Avrupa Konseyi, “Irkçılık ve Hoşgörüsüzlüğe Karşı Avrupa Komisyonunu (ECRI)” kurmuştur. Bu komisyon, 2002 yılında yayımladığı “7 No’lu Genel Politika Tavsiye” kararı ile 47 Avrupa Konseyi üyesi ülkeye ırk ayrımcılığına dayalı nefret suçlarını yasal mevzuatlarına koymalarını, 29 Haziran 2007 tarihinde “Kolluk Güçlerinin Görevini Yerine Getirmesinde Irkçılık ve Irk Ayrımcılığına Karşı Mücadele” konulu “11 Nolu Genel Politika Tavsiyesi” belgesi ile nefret suçlarına ilişkin olayların daha iyi rapor edilmesini tavsiye etmiştir.
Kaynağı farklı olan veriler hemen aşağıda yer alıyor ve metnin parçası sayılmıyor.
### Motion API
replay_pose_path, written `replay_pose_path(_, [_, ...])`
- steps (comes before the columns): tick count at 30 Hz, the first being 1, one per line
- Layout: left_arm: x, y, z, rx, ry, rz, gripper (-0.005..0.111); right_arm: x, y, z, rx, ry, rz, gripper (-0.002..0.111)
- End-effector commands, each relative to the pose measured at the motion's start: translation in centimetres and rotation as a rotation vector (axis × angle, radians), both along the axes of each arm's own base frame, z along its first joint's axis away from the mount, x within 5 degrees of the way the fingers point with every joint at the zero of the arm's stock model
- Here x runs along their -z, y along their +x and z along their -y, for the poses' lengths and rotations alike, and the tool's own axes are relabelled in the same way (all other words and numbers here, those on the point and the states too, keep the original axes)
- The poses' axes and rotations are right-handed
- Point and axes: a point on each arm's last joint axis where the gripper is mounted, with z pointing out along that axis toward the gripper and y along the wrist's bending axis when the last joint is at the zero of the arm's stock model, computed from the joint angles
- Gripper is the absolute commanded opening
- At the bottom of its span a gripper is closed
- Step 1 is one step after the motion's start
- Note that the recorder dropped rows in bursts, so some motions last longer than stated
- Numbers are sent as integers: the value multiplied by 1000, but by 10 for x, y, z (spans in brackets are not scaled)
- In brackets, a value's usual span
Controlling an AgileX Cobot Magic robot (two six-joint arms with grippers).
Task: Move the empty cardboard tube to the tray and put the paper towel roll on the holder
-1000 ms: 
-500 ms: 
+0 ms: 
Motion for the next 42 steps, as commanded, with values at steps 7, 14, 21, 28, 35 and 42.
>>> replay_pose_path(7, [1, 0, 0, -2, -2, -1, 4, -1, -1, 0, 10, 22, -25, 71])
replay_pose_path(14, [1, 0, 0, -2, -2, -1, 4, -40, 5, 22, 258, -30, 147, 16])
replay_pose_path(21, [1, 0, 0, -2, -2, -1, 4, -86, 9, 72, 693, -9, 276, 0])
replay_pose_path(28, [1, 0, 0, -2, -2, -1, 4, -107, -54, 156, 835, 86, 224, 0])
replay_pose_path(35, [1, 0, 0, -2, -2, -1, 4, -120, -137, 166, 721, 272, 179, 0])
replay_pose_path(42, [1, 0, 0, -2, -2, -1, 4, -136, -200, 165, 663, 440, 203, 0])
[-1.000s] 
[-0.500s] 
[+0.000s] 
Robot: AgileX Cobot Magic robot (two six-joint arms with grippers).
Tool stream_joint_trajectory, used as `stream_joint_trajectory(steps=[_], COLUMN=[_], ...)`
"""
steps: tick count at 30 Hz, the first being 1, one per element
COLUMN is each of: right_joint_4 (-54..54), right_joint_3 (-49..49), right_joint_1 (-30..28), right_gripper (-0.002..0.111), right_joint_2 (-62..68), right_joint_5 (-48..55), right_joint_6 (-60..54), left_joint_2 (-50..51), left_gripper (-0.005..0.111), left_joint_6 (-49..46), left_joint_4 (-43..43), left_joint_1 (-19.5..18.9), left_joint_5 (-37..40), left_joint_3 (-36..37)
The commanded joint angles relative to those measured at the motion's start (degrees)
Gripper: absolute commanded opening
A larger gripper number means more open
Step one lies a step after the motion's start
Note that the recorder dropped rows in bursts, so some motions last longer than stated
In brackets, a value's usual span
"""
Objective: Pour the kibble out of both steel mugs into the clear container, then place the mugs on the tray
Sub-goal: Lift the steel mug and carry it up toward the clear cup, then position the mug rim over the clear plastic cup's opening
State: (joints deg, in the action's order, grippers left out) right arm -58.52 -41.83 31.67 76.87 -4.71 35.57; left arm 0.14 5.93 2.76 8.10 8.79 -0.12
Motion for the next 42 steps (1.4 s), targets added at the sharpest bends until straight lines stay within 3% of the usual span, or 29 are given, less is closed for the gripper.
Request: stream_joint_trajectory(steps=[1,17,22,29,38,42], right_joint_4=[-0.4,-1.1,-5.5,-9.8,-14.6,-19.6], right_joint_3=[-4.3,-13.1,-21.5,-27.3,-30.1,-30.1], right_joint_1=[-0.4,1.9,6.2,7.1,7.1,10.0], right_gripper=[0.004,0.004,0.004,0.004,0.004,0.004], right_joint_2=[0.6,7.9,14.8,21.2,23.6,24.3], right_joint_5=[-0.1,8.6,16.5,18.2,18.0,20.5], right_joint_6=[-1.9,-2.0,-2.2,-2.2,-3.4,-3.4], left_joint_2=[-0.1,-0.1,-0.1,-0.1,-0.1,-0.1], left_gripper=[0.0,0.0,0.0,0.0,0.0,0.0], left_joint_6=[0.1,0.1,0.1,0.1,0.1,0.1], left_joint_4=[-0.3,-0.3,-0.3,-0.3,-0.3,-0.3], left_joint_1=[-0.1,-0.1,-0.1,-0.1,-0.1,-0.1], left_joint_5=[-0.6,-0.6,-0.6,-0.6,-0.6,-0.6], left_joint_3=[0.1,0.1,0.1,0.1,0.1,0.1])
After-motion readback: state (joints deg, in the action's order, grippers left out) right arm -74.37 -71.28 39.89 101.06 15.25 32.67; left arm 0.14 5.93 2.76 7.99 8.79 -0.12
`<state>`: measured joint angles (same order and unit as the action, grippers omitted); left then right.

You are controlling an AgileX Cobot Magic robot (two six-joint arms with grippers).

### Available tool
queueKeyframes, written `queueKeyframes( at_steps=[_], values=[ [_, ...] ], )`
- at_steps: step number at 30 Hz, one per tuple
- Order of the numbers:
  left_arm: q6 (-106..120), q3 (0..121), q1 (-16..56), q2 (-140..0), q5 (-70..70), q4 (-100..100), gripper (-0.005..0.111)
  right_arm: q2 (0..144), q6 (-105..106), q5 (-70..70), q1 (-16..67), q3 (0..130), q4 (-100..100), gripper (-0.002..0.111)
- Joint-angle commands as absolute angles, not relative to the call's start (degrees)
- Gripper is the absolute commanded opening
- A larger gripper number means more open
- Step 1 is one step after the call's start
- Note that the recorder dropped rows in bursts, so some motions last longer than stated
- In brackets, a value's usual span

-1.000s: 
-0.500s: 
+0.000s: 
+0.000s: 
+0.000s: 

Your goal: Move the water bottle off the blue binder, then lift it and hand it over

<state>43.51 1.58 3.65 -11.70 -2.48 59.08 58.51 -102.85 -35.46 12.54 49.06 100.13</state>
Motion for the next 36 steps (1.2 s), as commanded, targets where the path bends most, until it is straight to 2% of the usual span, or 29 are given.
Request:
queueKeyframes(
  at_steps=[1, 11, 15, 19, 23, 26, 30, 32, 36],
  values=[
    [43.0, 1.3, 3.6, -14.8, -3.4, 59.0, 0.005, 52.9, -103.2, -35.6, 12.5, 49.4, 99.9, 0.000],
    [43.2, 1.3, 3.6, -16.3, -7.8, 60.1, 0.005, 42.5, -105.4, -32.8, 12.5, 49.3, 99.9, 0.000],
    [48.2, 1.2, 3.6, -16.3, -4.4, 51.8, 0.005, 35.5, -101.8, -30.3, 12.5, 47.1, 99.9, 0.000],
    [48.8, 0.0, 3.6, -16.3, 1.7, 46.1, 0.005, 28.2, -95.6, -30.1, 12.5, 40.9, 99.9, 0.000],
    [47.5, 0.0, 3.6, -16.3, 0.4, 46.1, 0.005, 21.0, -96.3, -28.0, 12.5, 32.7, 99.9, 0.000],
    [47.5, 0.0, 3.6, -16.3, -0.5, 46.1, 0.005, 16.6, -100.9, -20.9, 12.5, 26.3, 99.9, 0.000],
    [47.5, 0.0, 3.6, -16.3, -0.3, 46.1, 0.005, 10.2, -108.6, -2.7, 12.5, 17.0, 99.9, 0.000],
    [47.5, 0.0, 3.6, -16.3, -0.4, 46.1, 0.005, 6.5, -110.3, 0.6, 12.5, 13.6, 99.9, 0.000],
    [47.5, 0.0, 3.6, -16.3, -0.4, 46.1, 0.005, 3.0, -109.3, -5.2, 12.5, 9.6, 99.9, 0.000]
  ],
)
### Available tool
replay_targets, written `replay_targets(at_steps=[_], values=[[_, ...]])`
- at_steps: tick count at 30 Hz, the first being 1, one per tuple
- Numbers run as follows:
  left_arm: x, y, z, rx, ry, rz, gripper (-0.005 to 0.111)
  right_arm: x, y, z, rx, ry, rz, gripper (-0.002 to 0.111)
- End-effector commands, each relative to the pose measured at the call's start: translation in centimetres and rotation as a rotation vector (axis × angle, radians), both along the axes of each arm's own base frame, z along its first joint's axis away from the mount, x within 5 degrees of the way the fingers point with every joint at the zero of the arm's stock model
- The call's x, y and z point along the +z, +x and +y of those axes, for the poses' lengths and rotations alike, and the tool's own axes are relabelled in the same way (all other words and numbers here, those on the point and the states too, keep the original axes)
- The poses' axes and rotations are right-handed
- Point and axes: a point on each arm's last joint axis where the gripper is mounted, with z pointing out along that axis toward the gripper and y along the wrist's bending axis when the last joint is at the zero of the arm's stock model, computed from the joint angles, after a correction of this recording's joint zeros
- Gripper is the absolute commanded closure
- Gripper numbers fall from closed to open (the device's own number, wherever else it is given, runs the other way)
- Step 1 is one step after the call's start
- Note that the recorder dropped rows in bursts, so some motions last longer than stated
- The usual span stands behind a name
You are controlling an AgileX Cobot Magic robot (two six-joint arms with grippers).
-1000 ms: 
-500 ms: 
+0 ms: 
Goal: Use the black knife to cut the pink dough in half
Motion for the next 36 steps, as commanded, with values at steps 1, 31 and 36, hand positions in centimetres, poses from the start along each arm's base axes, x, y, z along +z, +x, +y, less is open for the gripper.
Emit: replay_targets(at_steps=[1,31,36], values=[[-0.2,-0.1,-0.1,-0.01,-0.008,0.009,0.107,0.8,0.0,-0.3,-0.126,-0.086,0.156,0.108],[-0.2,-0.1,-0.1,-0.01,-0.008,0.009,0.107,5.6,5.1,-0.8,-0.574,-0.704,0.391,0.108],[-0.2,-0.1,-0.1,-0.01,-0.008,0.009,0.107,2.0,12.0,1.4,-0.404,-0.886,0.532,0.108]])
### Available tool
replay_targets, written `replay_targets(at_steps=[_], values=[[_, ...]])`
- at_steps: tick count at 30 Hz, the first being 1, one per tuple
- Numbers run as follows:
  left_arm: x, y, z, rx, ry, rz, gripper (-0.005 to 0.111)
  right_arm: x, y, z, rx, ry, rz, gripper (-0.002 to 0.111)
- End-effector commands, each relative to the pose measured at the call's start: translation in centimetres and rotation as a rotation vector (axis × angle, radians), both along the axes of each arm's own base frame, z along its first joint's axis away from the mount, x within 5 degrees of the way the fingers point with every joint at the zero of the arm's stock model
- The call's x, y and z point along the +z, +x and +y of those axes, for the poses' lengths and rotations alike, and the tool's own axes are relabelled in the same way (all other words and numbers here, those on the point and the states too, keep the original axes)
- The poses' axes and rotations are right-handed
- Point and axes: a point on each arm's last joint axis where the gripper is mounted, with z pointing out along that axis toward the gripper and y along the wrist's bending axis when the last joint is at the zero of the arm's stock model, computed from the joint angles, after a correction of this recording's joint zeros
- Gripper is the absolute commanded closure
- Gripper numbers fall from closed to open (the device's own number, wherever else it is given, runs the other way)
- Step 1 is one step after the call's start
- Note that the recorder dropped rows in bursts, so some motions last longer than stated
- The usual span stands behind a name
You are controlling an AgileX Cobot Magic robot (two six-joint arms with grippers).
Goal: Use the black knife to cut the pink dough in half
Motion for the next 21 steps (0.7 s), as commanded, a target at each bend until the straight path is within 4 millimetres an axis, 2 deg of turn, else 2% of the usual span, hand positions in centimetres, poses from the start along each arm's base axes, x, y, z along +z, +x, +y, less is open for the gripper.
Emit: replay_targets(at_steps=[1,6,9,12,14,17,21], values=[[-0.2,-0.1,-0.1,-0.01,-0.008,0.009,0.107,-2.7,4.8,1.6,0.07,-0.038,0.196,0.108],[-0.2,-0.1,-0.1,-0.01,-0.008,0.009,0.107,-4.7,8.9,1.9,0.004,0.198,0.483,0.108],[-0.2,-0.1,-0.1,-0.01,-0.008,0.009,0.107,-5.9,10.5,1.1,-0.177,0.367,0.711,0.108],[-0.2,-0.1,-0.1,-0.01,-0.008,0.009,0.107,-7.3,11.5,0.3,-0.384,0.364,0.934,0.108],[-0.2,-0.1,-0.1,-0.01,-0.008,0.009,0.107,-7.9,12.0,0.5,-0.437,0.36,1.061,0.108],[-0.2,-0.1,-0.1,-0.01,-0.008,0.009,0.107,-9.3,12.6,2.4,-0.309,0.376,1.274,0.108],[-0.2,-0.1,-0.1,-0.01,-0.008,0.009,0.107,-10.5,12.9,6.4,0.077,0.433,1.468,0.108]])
Avrupa İnsan Hakları Mahkemesi de üye ülkelere bu konuda tavsiyelerde bulunmaktadır. Avrupa Güvenlik ve İşbirliği Teşkilatı (AGİT), katılımcı ülkelere nefret suçlarına ilişkin yasal mevzuatlarında düzenleme yapma konusunda zorunluluk getirmemektedir. Bununla birlikte nefret suçlarına karşı daha duyarlı davranmalarını istemektedir. AGİT’in Demokratik Kurumlar ve İnsan Hakları Bürosu da nefret suçları konusunda yasaların geliştirilmesi, uyarlanması ve uygulanması konusunda bilgilendirme yapmakta ve üye ülkeleri teşvik etmektedir. Bu konuda üye ülkelerde ortak bir tutum ve tavır olmayıp ülkeden ülkeye farklılıklar söz konusudur. Avrupa Birliği’nde Temel Haklar Ajansı (FRA), AB’de kayıt altına alınan ırkçı suçlara ilişkin toplanan verilerle ilgili düzenli değerlendirmede bulunmaktadır. Avrupa Birliği tarafından 20 Nisan 2007’de kabul edilen “Irkçılığa ve Yabancı Düşmanlığına Karşı Mücadelede Çerçeve Karar”, üye ülkeler tarafından iç hukuklarına aktarılmak zorundadır. AB, 2 Aralık 2009 tarihinde gerçekleşen 17’nci AGİT Bakanlar Konseyi toplantısı kapanışında; “AB, nefret suçlarına ilişkin alınan kararda, `cinsel yönelim ve cinsel kimliğin’ nefret suçlarının tanımının ayrılmaz bir unsuru olduğu konusunda ısrar etmektedir.” Şeklinde bir karar beyanında bulunmuştur(1-5). Bu açıklama ile cinsel yönelim adı altında eşcinsellik koruma altına alınmakta ve gerekli yasal düzenlemeleri yapmaları için üye ülkelere baskı yapılmaktadır.

Türkiye’de Nefret Suçları

Türkiye’de nefret suçları ile ilgili yasal düzenlemeler, değişik zamanlarda farklı yasalarda yapılmış ve bunların çerçevesi yol boyu genişletilmiştir. Türk Ceza Kanununun 216. Maddesi doğrudan nefret suçları ile alakalı bir maddedir. TCK’nin 216. Maddesi sosyal sınıf, ırk, din, mezhep, cinsiyet veya bölge farklılığına dayanarak tahkir ve tahrik etmekle ilgili olup gerekli ceza miktarlarını belirlemektedir. TCK’nin 153. Maddesi “İbadethanelere ve mezarlıklara zarar verme”, TCK’nin 115. Maddesi “İnanç, düşünce ve kanaat hürriyetinin kullanılmasını engelleme”, Radyo ve Televizyonların Kuruluş ve Yayınları Hakkında Kanun (3984 sayılı) 4. Maddesi “Radyo, televizyon ve veri yayınlarında uyulması gereken yayın ilkeleri”, 33. maddesi ise verilecek cezalarla ilgili yasal düzenlemeleri ihtiva etmektedir.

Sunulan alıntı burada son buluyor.